Your goal ▸
Would you output the listing exactly, with every image omitted?

[Data block]

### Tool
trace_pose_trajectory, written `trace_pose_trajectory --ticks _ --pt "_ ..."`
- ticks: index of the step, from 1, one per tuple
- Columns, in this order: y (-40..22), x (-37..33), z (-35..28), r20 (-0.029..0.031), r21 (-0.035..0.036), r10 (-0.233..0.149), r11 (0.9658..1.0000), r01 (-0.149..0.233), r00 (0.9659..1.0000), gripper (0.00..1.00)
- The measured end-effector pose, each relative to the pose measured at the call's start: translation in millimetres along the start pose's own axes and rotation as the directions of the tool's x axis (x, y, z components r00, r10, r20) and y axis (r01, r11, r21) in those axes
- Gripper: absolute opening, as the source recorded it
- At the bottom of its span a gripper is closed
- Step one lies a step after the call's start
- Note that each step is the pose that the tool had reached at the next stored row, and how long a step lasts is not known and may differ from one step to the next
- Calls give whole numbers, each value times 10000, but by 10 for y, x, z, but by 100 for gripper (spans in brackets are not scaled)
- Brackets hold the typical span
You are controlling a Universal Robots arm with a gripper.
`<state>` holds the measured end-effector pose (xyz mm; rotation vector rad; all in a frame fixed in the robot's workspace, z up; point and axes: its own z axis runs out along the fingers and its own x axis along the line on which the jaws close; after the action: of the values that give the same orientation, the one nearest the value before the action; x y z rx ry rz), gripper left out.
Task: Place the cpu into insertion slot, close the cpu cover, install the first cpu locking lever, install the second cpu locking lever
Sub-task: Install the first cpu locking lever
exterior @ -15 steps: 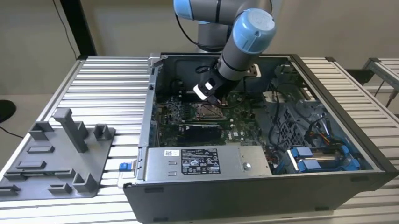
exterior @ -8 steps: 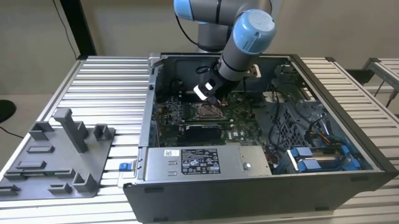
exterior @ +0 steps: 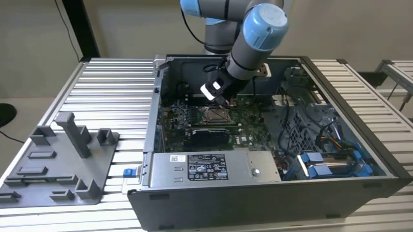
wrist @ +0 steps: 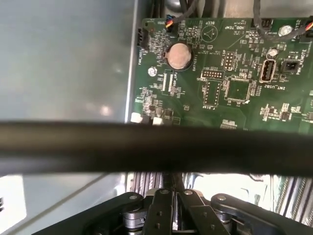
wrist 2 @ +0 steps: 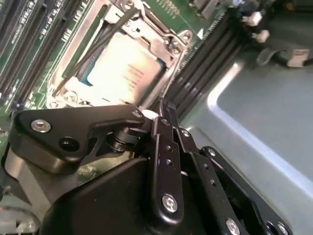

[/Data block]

Solution to the exercise ▸
### Tool
trace_pose_trajectory, written `trace_pose_trajectory --ticks _ --pt "_ ..."`
- ticks: index of the step, from 1, one per tuple
- Columns, in this order: y (-40..22), x (-37..33), z (-35..28), r20 (-0.029..0.031), r21 (-0.035..0.036), r10 (-0.233..0.149), r11 (0.9658..1.0000), r01 (-0.149..0.233), r00 (0.9659..1.0000), gripper (0.00..1.00)
- The measured end-effector pose, each relative to the pose measured at the call's start: translation in millimetres along the start pose's own axes and rotation as the directions of the tool's x axis (x, y, z components r00, r10, r20) and y axis (r01, r11, r21) in those axes
- Gripper: absolute opening, as the source recorded it
- At the bottom of its span a gripper is closed
- Step one lies a step after the call's start
- Note that each step is the pose that the tool had reached at the next stored row, and how long a step lasts is not known and may differ from one step to the next
- Calls give whole numbers, each value times 10000, but by 10 for y, x, z, but by 100 for gripper (spans in brackets are not scaled)
- Brackets hold the typical span
You are controlling a Universal Robots arm with a gripper.
`<state>` holds the measured end-effector pose (xyz mm; rotation vector rad; all in a frame fixed in the robot's workspace, z up; point and axes: its own z axis runs out along the fingers and its own x axis along the line on which the jaws close; after the action: of the values that give the same orientation, the one nearest the value before the action; x y z rx ry rz), gripper left out.
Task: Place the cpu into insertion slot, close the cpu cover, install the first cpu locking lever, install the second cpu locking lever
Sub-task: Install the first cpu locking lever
exterior @ -15 steps: 
exterior @ -8 steps: 
exterior @ +0 steps: 
wrist @ +0 steps: 
wrist 2 @ +0 steps: 

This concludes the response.